4,734,690 (method and apparatus for spherical panning) and seeks unspecified damages. We were
served with a First Amended Complaint on or about October 7, 2004, which amended the original
Complaint to properly name certain of the other defendants in the suit. We filed an Answer on
November 8, 2004.
On February 7, 2005, a Second Amended Complaint was filed against all of the above defendants,
plus Sony Online Entertainment, Inc., Sony Computer Entertainment America, Inc., Microsoft Corp.,
and Nintendo of America, Inc. We answered the Second Amended Complaint on February 24, 2005.
Discovery is ongoing.
iEntertainment Network, Inc. v. Epic Games, Inc., Atari, Inc. Valve Corporation, Sierra
Entertainment, Inc., Sony Corporation of Japan, Sony Corporation of America, Sony Computer
Entertainment America, Inc. and Sony Online Entertainment, Inc.
On December 22, 2004, we were served with a Complaint by iEntertainment, Inc.
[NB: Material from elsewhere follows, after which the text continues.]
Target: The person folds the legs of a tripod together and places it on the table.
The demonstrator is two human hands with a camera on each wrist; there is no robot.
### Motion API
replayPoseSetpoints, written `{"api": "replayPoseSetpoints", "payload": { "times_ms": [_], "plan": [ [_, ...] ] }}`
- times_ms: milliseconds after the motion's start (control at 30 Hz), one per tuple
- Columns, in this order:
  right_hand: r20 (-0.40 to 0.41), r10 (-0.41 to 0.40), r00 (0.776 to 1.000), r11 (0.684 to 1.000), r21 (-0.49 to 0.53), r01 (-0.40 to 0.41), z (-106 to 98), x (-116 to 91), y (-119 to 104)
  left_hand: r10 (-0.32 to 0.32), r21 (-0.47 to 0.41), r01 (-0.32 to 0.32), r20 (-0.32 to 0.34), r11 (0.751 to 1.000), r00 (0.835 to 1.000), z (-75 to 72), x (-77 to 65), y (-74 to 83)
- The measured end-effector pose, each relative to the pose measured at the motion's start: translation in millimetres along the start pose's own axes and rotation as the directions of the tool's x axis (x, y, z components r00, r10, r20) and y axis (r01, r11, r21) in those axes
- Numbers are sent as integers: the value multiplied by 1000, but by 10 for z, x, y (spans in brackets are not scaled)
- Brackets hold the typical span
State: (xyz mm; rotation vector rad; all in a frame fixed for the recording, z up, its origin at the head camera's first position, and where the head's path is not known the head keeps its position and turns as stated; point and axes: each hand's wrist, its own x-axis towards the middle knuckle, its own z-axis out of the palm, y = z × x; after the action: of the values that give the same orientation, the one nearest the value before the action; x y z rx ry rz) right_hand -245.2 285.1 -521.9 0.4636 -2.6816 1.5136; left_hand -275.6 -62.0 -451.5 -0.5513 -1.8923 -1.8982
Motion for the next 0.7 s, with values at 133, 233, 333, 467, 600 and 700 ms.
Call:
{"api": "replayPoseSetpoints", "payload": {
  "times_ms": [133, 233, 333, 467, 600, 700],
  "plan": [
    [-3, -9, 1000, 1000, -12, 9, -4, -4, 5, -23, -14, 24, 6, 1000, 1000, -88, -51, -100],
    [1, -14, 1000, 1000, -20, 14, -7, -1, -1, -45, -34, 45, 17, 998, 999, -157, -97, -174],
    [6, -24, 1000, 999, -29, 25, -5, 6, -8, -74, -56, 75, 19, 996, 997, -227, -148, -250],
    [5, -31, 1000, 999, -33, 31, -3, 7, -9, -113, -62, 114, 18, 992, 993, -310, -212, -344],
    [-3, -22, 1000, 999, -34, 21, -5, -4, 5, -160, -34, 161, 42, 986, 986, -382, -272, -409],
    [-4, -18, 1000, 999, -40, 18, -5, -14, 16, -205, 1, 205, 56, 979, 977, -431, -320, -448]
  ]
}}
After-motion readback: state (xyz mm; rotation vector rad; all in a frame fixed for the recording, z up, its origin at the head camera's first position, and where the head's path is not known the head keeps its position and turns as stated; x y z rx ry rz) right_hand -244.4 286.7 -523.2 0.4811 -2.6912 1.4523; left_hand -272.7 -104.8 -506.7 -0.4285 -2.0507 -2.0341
The Complaint
has been filed in the United States District Court of the Eastern District of North Carolina
Western Division (5:04-CV-647-BD(1) and names the following defendants: us, Epic Games, Inc.,
Valve Corporation, Sierra Entertainment, Inc., Sony Corporation of Japan, Sony Corporation of
America, Sony Computer Entertainment America, Inc. and Sony Online Entertainment, Inc. The
Complaint alleges infringement of US Patent No. 6,042,477 (method of and system for minimizing the
effects of time latency in multiplayer electronic games played on interconnected computers) and
seeks unspecified damages. We answered the Complaint on or about March 28, 2005.
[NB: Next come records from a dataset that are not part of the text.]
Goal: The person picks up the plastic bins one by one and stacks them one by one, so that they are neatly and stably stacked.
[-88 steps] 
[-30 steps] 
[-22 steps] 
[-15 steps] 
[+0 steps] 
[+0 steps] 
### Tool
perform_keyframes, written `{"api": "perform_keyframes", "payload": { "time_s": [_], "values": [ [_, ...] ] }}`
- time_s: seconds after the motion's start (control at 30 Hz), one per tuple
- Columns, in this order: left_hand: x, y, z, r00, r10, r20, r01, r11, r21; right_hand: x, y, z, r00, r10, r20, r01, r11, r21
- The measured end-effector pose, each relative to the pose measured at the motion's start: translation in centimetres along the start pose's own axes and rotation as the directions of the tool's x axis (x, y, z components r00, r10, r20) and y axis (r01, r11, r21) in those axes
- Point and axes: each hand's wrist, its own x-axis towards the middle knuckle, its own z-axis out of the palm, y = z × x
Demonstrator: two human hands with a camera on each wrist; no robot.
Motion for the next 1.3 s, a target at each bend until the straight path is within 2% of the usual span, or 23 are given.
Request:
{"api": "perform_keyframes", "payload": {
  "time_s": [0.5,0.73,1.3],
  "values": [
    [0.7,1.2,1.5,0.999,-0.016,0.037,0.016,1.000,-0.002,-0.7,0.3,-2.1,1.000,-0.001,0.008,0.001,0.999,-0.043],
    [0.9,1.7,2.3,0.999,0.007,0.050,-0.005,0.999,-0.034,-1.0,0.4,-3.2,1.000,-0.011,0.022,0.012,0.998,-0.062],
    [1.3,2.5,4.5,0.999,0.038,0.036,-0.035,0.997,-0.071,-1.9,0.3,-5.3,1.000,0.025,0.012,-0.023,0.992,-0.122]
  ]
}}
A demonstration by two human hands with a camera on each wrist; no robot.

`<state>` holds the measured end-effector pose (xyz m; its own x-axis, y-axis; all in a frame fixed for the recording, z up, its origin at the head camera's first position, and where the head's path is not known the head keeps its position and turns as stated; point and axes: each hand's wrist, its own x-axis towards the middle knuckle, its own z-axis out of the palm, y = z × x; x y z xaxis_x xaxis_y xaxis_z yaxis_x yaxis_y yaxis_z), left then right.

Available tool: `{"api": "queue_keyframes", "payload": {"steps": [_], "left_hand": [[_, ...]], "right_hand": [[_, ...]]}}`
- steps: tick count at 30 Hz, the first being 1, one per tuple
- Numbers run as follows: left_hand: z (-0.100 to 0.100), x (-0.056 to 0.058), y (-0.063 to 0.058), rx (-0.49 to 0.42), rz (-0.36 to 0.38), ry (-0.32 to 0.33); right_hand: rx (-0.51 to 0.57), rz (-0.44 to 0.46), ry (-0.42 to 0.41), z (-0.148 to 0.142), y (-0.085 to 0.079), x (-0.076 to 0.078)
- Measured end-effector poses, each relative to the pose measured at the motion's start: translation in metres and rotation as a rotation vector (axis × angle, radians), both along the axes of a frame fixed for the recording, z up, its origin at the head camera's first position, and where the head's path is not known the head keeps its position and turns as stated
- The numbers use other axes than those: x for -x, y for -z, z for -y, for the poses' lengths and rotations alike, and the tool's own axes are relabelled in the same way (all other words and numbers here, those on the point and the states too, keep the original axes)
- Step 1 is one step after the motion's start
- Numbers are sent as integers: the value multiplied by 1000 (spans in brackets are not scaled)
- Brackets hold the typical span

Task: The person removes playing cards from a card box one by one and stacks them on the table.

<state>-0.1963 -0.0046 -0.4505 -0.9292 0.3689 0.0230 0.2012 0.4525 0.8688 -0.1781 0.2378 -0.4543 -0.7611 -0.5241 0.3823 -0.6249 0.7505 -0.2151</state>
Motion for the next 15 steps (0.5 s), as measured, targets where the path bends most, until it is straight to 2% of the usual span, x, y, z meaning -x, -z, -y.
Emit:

Codemasters, Inc. v. Atari, Inc.
On January 13, 2005, we were served with a Complaint filed by Codemasters, Inc., or
Codemasters, against us in New York Supreme Court, County of New York. The causes of action arise
out of contractual disputes regarding payments owed by each party to the other. Codemasters
causes of action include breach of contract, failure to respond to submitted statements of account
and unjust enrichment. Codemasters is seeking relief in the amount of approximately $0.9 million
and such other relief as may be just and proper, including interests, costs associated with the
suit. In February 2005, we answered the Complaint and also served Counterclaims. The parties
settled the matter on May 5, 2005. Pursuant to the settlement Agreement, we paid Codemasters
approximately $0.3 million.
Mr. M.L. Edmondson v. Reflections Interactive Limited
On March 4, 2005, Martin Lee Edmondson, the former Managing Director of Reflections
Interactive Limited, our wholly-owned UK subsidiary, filed a Notice of Claim with the Newcastle
upon Tyne Employment Tribunal claiming constructive unfair dismissal as a result of Reflections
alleged repudiatory breach of a contract of employment that necessitated Mr. Edmondsons
resignation. Mr. Edmondson is seeking a declaration that he was unfairly dismissed and
compensation in an unspecified amount for such dismissal. Compensation in the Employment Tribunal
is limited to £55,000 in respect of the maximum compensatory award. Mr. Edmondson could be awarded
for unfair dismissal, together with a maximum basic award of (depending on age and length of
service) £1,350 to £2,025. On April 1, 2005, Reflections filed a Response denying that there was a
fundamental breach of contract that entitled Mr. Edmondson to resign and claim constructive
dismissal. A case management discussion was scheduled for April 29, 2005 but has been postponed
pending the parties ongoing without prejudice discussions regarding settlement. The Employment
Tribunal has granted a stay of the proceedings until July 8, 2005, by which date the parties must
report to the Employment Tribunal on the progress of the without prejudice discussions.
ITEM 4.
SUBMISSION OF MATTERS TO VOTE OF SECURITY HOLDERS
There were no matters submitted to a vote of security holders during the quarter ended March 31, 2005.